ASSIGNMENT —
Could you return the entire listing below exactly as written?

START RAW DATA

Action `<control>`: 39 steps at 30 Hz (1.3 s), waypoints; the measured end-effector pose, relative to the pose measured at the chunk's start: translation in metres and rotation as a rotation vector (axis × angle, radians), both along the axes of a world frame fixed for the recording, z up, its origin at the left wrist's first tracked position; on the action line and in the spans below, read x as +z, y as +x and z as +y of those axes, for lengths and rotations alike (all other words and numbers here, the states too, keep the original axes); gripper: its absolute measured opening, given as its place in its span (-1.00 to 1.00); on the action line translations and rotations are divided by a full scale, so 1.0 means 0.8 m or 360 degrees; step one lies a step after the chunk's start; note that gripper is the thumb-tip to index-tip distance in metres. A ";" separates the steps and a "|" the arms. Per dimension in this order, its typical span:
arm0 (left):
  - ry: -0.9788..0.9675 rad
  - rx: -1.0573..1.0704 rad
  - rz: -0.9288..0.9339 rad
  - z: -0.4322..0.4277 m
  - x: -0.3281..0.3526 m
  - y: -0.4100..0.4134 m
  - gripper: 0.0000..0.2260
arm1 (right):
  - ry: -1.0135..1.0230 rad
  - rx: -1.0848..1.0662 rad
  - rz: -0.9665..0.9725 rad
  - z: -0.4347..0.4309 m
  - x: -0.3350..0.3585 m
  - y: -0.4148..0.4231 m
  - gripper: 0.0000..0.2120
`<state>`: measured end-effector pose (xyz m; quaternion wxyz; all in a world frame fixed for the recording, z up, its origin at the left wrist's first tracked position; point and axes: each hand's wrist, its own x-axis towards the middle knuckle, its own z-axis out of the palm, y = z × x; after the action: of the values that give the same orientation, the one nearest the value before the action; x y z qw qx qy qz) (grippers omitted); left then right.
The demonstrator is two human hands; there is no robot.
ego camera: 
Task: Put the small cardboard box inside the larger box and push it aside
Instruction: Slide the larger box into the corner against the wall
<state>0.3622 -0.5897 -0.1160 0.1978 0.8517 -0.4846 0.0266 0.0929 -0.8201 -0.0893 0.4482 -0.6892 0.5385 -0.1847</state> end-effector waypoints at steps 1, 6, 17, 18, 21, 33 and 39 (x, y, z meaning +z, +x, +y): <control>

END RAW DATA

OUTPUT —
Action `<control>`: 39 steps at 30 Hz (1.3 s), waypoints; the measured end-effector pose, relative to the pose measured at the chunk's start: translation in metres and rotation as a rotation vector (axis × angle, radians), both along the axes of a world frame fixed for the recording, z up, its origin at the left wrist's first tracked position; on the action line and in the spans below, read x as +z, y as +x and z as +y of those axes, for lengths and rotations alike (all other words and numbers here, the states too, keep the original axes); gripper: its absolute measured opening, given as its place in its span (-1.00 to 1.00); on the action line translations and rotations are divided by a full scale, so 1.0 means 0.8 m or 360 degrees; step one lies a step after the chunk's start; note that gripper is the thumb-tip to index-tip distance in metres. A ";" separates the steps and a "|" the arms. Per dimension in this order, its typical span:
arm0 (left):
  - ry: -0.9788..0.9675 rad
  - rx: -1.0573..1.0704 rad
  - rz: -0.9288..0.9339 rad
  - z: -0.4322..0.4277 m
  - x: -0.3281..0.3526 m
  - y: -0.4100..0.4134 m
  - gripper: 0.0000..0.2260
arm1 (right):
  - ry: -1.0135..1.0230 rad
  - rx: -1.0848..1.0662 rad
  - rz: -0.9665..0.9725 rad
  - z: -0.4347..0.4309 m
  - x: -0.3350..0.3585 m
  - y: -0.4148..0.4231 m
  - gripper: 0.0000..0.2120
`<state>`: measured end-effector pose (xyz m; quaternion wxyz; all in a world frame fixed for the recording, z up, its origin at the left wrist's first tracked position; point and axes: each hand's wrist, its own x-axis towards the middle knuckle, its own z-axis out of the palm, y = z × x; after the action: of the values that give the same orientation, the one nearest the value before the action; x y z qw qx qy qz) (grippers omitted); left then right.
The demonstrator is two human hands; there is no robot.
ego camera: 
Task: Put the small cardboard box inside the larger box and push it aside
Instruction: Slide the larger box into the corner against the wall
<state>0.3622 -0.5897 -0.1160 0.1978 0.8517 -0.4846 0.0266 0.0929 -0.8201 -0.0893 0.4482 -0.6892 0.5385 -0.1847</state> end-effector waypoints at steps 1, 6, 17, 18, 21, 33 and 39 (x, y, z meaning +z, +x, +y): <control>

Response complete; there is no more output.